-- Task goal --
Nothing but the lines below from the one holding "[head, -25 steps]" up to and including the one holding "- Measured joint" should be copied, exactly and without pictures.

-- Supplied information --
======

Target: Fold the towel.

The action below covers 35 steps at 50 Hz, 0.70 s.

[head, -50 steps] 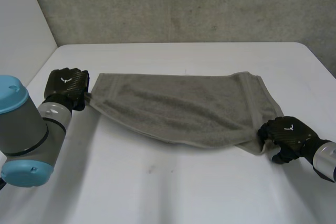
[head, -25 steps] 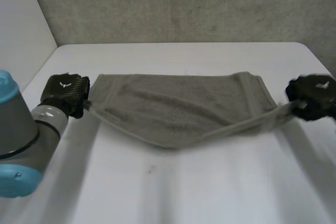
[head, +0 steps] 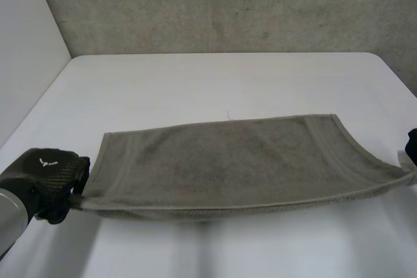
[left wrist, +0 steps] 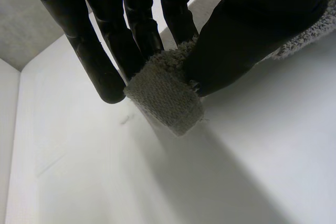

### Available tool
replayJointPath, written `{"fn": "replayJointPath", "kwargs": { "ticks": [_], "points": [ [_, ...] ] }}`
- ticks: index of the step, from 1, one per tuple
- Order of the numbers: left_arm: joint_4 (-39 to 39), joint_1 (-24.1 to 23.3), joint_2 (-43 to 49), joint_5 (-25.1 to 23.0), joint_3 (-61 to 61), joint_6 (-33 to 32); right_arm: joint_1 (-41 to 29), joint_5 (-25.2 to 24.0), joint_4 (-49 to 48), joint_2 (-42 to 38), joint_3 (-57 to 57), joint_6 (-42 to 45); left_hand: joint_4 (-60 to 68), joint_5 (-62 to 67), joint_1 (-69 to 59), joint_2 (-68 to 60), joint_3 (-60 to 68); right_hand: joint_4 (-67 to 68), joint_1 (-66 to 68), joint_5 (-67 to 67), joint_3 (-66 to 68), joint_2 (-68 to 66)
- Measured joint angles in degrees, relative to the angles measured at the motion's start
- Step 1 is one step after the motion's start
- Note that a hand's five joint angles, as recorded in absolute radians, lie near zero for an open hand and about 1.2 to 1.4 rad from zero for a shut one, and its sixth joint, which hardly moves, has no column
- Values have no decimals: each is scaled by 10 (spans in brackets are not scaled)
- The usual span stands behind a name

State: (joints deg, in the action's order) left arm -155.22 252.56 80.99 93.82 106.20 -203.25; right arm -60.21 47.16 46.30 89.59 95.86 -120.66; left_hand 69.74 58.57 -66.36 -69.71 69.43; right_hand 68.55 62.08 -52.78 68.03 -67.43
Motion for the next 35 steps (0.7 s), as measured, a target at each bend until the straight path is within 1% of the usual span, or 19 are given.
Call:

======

-- Result --
[head, -25 steps] 
[head, +0 steps] 
[left wrist, +0 steps] 

### Available tool
replayJointPath, written `{"fn": "replayJointPath", "kwargs": { "ticks": [_], "points": [ [_, ...] ] }}`
- ticks: index of the step, from 1, one per tuple
- Order of the numbers: left_arm: joint_4 (-39 to 39), joint_1 (-24.1 to 23.3), joint_2 (-43 to 49), joint_5 (-25.1 to 23.0), joint_3 (-61 to 61), joint_6 (-33 to 32); right_arm: joint_1 (-41 to 29), joint_5 (-25.2 to 24.0), joint_4 (-49 to 48), joint_2 (-42 to 38), joint_3 (-57 to 57), joint_6 (-42 to 45); left_hand: joint_4 (-60 to 68), joint_5 (-62 to 67), joint_1 (-69 to 59), joint_2 (-68 to 60), joint_3 (-60 to 68); right_hand: joint_4 (-67 to 68), joint_1 (-66 to 68), joint_5 (-67 to 67), joint_3 (-66 to 68), joint_2 (-68 to 66)
- Measured joint angles in degrees, relative to the angles measured at the motion's start

No more work remains in this exercise.